INSTRUCTIONS FOR THE TASK -> Retype the data that follows exactly. No pictures belong in the copy.

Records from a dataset

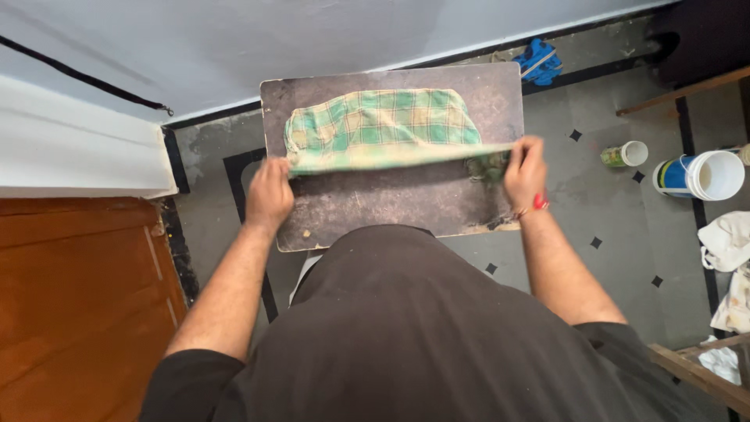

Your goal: The person wipes a rectangular board with a red cloth, then sits on the floor to wet and wring a green cloth from a bucket. They stand and wipe the board repeatedly with the wet green cloth, covering the entire surface.

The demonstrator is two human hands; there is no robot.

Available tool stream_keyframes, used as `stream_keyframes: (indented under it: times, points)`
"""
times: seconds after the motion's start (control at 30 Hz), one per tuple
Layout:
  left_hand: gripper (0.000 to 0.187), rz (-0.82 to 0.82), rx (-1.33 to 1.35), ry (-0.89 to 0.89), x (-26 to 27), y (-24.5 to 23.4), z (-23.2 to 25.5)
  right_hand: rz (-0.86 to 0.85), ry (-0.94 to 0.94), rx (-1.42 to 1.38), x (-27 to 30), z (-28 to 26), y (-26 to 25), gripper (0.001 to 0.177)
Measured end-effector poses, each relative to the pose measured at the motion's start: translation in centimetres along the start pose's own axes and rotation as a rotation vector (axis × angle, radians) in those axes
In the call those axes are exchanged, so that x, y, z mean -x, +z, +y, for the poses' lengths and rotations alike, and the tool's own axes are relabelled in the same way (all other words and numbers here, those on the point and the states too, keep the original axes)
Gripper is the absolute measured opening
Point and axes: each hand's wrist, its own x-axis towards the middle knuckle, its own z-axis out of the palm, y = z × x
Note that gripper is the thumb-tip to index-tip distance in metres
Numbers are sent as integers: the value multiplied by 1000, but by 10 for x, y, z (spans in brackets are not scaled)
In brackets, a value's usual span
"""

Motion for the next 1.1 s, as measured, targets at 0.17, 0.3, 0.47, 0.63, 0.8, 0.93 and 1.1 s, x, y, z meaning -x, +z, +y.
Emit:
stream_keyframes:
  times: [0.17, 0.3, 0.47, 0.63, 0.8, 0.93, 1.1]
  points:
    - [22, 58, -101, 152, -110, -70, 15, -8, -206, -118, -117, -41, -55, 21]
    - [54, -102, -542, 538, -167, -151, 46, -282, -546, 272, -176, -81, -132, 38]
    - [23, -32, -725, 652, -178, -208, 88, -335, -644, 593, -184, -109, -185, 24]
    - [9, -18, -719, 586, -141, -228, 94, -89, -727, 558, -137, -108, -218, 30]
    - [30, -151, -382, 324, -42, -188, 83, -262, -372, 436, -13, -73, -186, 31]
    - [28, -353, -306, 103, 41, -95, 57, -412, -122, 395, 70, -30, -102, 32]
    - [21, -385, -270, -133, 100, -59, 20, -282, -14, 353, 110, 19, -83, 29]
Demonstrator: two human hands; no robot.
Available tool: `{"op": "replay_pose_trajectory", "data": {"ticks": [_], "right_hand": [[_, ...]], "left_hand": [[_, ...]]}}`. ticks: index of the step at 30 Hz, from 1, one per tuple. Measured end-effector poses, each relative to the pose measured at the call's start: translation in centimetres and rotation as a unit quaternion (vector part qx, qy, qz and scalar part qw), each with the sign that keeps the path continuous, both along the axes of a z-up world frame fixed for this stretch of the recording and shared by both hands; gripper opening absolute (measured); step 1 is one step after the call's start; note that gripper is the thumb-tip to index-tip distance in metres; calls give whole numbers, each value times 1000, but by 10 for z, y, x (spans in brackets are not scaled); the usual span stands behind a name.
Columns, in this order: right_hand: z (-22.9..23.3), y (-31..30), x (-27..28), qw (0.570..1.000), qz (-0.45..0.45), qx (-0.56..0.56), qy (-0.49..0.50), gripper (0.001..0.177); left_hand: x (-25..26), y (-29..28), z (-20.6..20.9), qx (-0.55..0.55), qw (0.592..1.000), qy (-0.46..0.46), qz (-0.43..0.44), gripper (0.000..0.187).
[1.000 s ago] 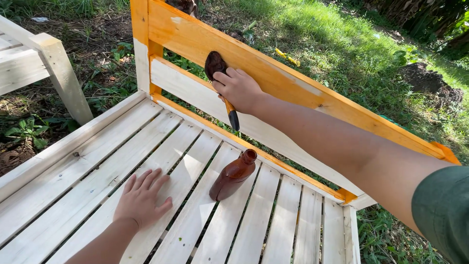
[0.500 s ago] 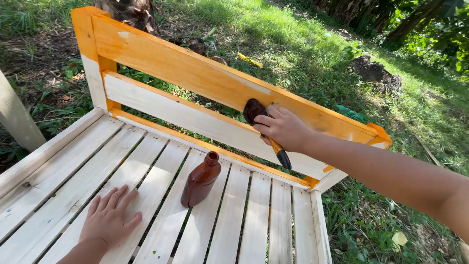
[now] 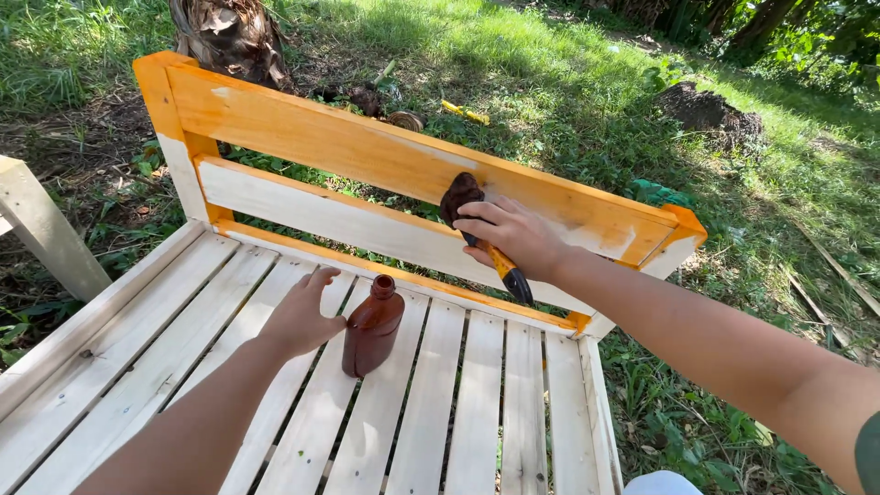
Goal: Painting a wooden bench with a brush and varnish.
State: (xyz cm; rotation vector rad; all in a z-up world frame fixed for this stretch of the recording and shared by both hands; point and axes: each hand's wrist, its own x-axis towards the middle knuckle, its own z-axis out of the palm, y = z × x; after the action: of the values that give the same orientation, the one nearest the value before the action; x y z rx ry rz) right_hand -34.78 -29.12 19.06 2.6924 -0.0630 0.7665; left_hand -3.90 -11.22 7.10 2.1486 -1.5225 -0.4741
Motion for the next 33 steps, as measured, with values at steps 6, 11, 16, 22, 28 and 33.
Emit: {"op": "replay_pose_trajectory", "data": {"ticks": [6,11,16,22,28,33], "right_hand": [[-6,13,2,996,5,84,-36,34],[-31,36,1,991,6,134,-18,35],[-49,57,1,986,13,164,-25,34],[-51,59,-1,980,-5,187,-61,33],[-50,62,-11,947,4,253,-198,36],[-40,66,-14,666,-34,664,-339,41]], "left_hand": [[3,-5,-7,-10,995,71,-67,89],[-15,18,-10,21,987,134,-82,91],[-33,26,-26,23,964,238,-119,100],[-68,25,-34,-37,977,211,1,99],[-82,17,-42,-112,950,246,156,73],[-99,38,-21,-99,953,246,148,62]]}}
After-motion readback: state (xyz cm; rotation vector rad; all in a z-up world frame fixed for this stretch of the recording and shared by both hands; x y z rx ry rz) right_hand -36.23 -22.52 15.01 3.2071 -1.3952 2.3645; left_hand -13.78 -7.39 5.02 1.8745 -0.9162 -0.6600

RESPONSE BELOW ->
Your goal: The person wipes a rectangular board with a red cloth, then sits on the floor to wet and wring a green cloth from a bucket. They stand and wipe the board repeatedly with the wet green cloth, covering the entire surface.

The demonstrator is two human hands; there is no robot.

Available tool stream_keyframes, used as `stream_keyframes: (indented under it: times, points)`
"""
times: seconds after the motion's start (control at 30 Hz), one per tuple
Layout:
  left_hand: gripper (0.000 to 0.187), rz (-0.82 to 0.82), rx (-1.33 to 1.35), ry (-0.89 to 0.89), x (-26 to 27), y (-24.5 to 23.4), z (-23.2 to 25.5)
  right_hand: rz (-0.86 to 0.85), ry (-0.94 to 0.94), rx (-1.42 to 1.38), x (-27 to 30), z (-28 to 26), y (-26 to 25), gripper (0.001 to 0.177)
Measured end-effector poses, each relative to the pose measured at the motion's start: translation in centimetres along the start pose's own axes and rotation as a rotation vector (axis × angle, radians) in those axes
In the call those axes are exchanged, so that x, y, z mean -x, +z, +y, for the poses' lengths and rotations alike, and the tool's own axes are relabelled in the same way (all other words and numbers here, those on the point and the states too, keep the original axes)
Gripper is the absolute measured opening
Point and axes: each hand's wrist, its own x-axis towards the middle knuckle, its own z-axis out of the palm, y = z × x
Note that gripper is the thumb-tip to index-tip distance in metres
Numbers are sent as integers: the value multiplied by 1000, but by 10 for x, y, z (spans in brackets are not scaled)
In brackets, a value's usual span
"""

Motion for the next 1.1 s, as measured, targets at 0.17, 0.3, 0.47, 0.63, 0.8, 0.93 and 1.1 s, x, y, z meaning -x, +z, +y.
Emit:
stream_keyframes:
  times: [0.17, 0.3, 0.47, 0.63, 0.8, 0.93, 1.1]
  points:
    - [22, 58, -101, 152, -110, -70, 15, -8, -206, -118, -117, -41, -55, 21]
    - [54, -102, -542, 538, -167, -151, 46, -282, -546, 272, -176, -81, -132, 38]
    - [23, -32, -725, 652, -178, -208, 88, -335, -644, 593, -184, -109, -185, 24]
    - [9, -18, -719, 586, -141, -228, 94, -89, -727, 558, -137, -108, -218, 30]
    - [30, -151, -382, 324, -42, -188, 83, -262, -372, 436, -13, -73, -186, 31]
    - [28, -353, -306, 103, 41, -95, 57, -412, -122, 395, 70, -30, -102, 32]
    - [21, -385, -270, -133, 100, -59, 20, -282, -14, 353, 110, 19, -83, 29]
Demonstrator: two human hands; no robot.
Available tool: `{"op": "replay_pose_trajectory", "data": {"ticks": [_], "right_hand": [[_, ...]], "left_hand": [[_, ...]]}}`. ticks: index of the step at 30 Hz, from 1, one per tuple. Measured end-effector poses, each relative to the pose measured at the call's start: translation in centimetres and rotation as a unit quaternion (vector part qx, qy, qz and scalar part qw), each with the sign that keeps the path continuous, both along the axes of a z-up world frame fixed for this stretch of the recording and shared by both hands; gripper opening absolute (measured); step 1 is one step after the call's start; note that gripper is the thumb-tip to index-tip distance in metres; calls give whole numbers, each value times 1000, but by 10 for z, y, x (spans in brackets are not scaled); the usual span stands behind a name.
Columns, in this order: right_hand: z (-22.9..23.3), y (-31..30), x (-27..28), qw (0.570..1.000), qz (-0.45..0.45), qx (-0.56..0.56), qy (-0.49..0.50), gripper (0.001..0.177); left_hand: x (-25..26), y (-29..28), z (-20.6..20.9), qx (-0.55..0.55), qw (0.592..1.000), qy (-0.46..0.46), qz (-0.43..0.44), gripper (0.000..0.187).
[1.000 s ago] 
[0.500 s ago] 
[now] 
Goal: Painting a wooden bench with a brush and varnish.
State: (xyz cm; rotation vector rad; all in a z-up world frame fixed for this stretch of the recording and shared by both hands; point and axes: each hand's wrist, its own x-axis towards the middle knuckle, its own z-axis out of the palm, y = z × x; after the action: of the values that give the same orientation, the one nearest the value before the action; x y z rx ry rz) right_hand -34.78 -29.12 19.06 2.6924 -0.0630 0.7665; left_hand -3.90 -11.22 7.10 2.1486 -1.5225 -0.4741
Motion for the next 33 steps, as measured, with values at steps 6, 11, 16, 22, 28 and 33.
Emit: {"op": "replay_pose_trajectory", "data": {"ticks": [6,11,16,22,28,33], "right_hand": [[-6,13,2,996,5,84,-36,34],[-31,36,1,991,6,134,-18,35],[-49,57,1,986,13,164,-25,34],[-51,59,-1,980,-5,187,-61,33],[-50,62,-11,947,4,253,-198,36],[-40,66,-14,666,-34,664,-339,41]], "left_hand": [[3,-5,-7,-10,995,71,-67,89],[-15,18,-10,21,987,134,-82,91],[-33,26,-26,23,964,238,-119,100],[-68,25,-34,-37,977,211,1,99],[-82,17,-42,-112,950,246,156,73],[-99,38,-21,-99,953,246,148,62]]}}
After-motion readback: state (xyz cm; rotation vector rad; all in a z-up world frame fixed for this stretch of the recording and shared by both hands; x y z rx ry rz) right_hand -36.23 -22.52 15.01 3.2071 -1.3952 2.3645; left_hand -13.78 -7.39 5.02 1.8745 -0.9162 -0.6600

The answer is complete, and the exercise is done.